Look for the string "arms" in the listing below and copy every line in which it appears.

● **Data shown**:
----------
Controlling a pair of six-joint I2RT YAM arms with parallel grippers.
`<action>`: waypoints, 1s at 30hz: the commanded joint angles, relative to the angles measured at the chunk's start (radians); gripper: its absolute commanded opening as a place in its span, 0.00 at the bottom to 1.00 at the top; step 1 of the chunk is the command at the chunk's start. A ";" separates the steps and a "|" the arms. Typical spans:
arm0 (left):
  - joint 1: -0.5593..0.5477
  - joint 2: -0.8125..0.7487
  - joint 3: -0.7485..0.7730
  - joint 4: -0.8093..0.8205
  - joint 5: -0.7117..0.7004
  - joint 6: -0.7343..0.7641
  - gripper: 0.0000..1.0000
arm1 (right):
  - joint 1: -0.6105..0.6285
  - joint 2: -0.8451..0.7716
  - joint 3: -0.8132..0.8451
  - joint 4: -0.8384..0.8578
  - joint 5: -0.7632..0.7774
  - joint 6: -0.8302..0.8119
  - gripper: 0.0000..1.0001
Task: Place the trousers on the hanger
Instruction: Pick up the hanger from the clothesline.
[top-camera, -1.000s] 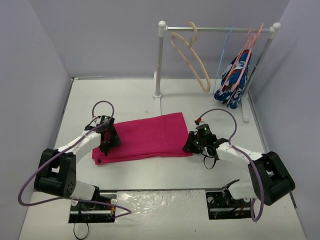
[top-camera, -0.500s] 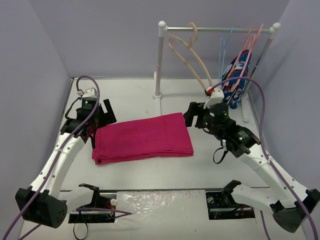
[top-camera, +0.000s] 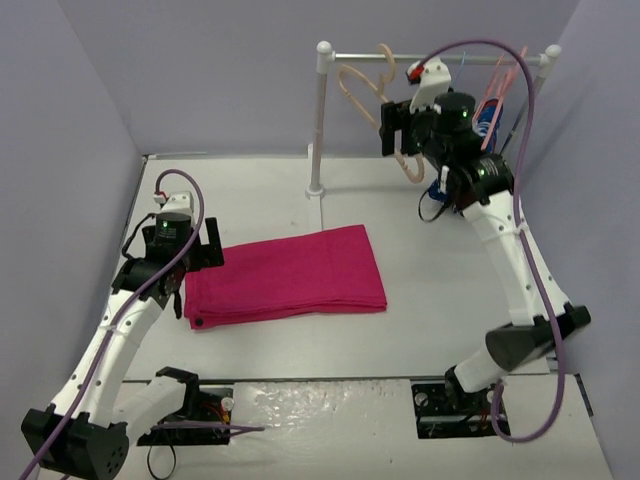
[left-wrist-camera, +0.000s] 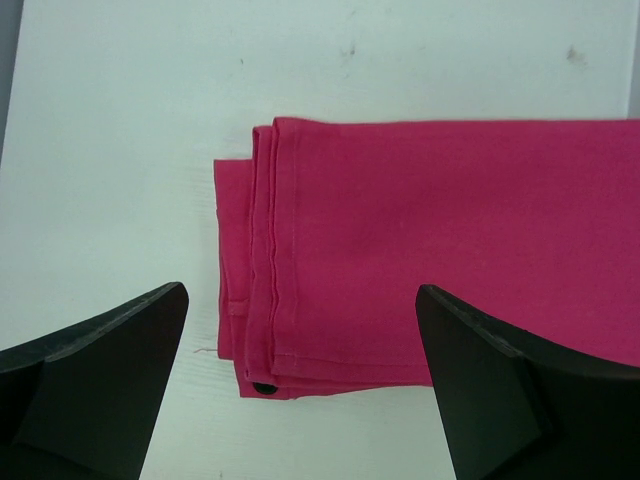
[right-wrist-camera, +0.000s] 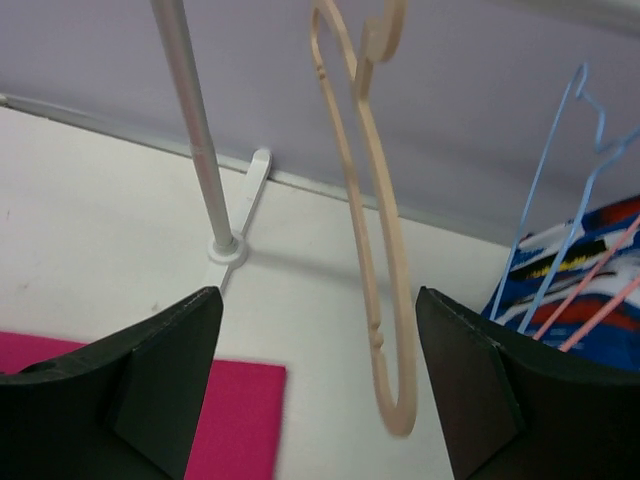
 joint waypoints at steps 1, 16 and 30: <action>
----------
● **Written solution**:
Controlling a pair of six-joint I2RT YAM arms with parallel grippers.
`<action>`: waypoints, 1s at 30hz: the commanded joint angles, relative to the angles measured at the chunk's start (radians); gripper: its absolute commanded opening as a place in its span, 0.00 at the bottom to 1.00 at the top; step 1 of the chunk is the command at the chunk's start. A ";" separates the steps and a "|" the arms. Typical spans:

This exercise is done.